The neutral compounds [$MCl_3L_2$(MeCN)] (M = Mo, V: L = $PPh_3$, 1/2 phda) have been prepared from the reaction of starting material $MCl_z$ (M = Mo; z = 5, M = V; z = 3) with N,P-donating ligands in acetonitrile solution. Addition of $AgClO_4$ to these neutral monomeric compounds in acetone solution were produced [$MCl_3-_nL_2(MeCN)(S)_n$]$(ClO_4)_n$ (n = 1, 2 : s = solvent).

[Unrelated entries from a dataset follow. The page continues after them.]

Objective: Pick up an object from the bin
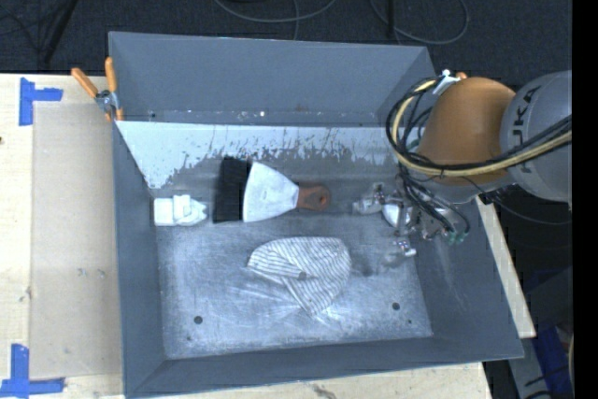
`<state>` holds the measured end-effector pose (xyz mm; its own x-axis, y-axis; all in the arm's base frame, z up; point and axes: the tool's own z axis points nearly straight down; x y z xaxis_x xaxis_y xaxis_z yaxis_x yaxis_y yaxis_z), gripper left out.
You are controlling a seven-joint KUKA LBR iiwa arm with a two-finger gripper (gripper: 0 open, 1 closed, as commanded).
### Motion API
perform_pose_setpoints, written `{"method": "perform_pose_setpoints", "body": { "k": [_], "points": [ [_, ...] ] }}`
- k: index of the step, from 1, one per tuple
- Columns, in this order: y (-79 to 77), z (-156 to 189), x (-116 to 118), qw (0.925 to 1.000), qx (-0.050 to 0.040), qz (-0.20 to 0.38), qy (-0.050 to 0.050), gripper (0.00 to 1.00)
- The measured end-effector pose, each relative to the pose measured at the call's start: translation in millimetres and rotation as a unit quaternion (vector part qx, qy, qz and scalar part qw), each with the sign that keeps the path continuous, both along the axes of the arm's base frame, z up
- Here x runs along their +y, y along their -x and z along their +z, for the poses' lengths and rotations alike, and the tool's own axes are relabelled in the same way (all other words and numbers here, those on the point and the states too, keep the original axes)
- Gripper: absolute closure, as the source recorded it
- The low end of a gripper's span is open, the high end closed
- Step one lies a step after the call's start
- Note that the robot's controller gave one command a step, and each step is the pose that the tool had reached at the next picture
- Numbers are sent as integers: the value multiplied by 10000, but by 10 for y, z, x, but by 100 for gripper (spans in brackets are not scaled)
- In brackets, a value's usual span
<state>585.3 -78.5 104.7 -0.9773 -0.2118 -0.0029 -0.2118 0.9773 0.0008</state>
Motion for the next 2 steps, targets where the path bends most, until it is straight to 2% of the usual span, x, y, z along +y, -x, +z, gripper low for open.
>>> {"method": "perform_pose_setpoints", "body": {
  "k": [1, 2],
  "points": [
    [155, -38, 249, 9945, 23, -1052, 2, 0],
    [448, -208, 727, 9990, 23, 450, 3, 100]
  ]
}}
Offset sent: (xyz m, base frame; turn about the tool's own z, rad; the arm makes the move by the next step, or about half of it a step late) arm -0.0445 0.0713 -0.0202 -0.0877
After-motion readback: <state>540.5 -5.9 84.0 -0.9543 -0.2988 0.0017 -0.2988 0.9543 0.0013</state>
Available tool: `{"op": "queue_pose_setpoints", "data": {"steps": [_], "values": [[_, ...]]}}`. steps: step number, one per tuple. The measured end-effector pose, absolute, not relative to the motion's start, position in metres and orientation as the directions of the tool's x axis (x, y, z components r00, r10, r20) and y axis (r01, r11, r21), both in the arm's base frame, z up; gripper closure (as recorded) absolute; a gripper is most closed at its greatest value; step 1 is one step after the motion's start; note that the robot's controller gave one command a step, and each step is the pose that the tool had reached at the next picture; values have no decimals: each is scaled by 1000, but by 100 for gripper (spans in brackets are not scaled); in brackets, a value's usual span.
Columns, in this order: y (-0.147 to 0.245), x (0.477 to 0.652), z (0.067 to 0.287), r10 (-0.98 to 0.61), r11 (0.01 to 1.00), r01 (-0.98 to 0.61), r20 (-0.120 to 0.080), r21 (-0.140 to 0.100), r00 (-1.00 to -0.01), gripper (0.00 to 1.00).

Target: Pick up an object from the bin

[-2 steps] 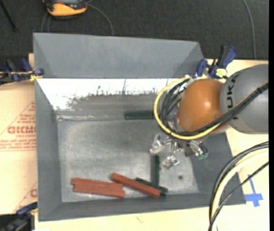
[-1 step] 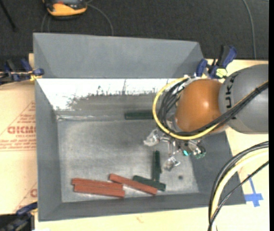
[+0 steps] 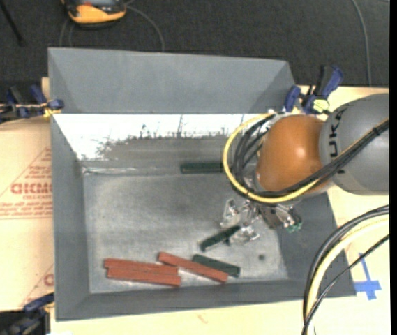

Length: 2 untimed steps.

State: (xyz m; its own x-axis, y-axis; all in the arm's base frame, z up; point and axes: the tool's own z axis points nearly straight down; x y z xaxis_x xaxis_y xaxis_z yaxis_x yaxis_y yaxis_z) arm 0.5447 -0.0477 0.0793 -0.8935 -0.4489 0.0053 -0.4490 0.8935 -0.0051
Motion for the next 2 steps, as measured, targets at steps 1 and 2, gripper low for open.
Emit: {"op": "queue_pose_setpoints", "data": {"steps": [1, 2], "values": [[-48, 545, 79, -449, 893, -449, 5, -5, -893, 100], [-64, 540, 220, -419, 908, -419, -5, -3, -908, 100]]}}
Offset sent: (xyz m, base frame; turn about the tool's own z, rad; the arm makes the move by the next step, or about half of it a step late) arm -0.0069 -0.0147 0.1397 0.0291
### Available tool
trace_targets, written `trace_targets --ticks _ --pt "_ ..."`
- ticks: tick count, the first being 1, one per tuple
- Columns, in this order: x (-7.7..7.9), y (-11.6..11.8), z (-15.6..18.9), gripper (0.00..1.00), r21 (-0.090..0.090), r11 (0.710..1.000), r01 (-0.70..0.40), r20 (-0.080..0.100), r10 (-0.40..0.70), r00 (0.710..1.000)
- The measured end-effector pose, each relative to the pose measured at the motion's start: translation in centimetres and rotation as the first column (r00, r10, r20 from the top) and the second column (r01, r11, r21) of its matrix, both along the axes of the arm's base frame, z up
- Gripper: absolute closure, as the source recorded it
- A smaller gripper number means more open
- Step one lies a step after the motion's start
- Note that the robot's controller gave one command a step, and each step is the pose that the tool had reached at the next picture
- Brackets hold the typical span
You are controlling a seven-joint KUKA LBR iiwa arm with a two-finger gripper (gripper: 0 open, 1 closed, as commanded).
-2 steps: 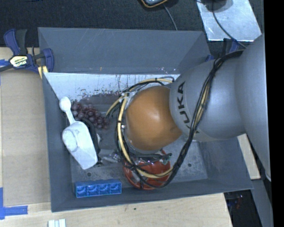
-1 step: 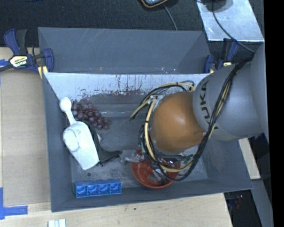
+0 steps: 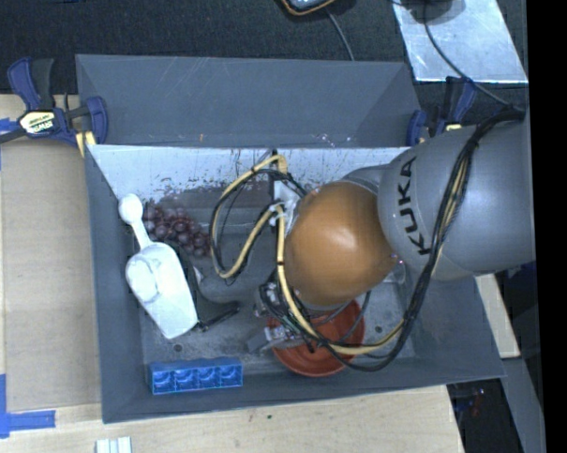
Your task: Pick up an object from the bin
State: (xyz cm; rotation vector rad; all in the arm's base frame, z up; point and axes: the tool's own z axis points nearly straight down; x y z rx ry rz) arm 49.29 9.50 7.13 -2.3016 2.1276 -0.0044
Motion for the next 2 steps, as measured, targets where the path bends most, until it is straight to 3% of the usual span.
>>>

Finally treatment of bivalent cationic compound and neutral compound was formed chloride bridged dinuclear complex $[(MeCN)(L)_2ClM({\mu}-Cl)_2M'Cl(L)_2(MeCN)](ClO_4)_2$ and treatment of univalent cationic compound with half equivalent pyrazine to pyrazine bridged complex $[(MeCN)(L)_2Cl_2M({\mu}-pyz)M'Cl_2(L)_2(MeCN)](ClO_4)_2$. These complexes are characterized by elemental analysis, $^1H$, $^{13}C$ NMR, IR, Far-IR and UV-Vis spectroscopy.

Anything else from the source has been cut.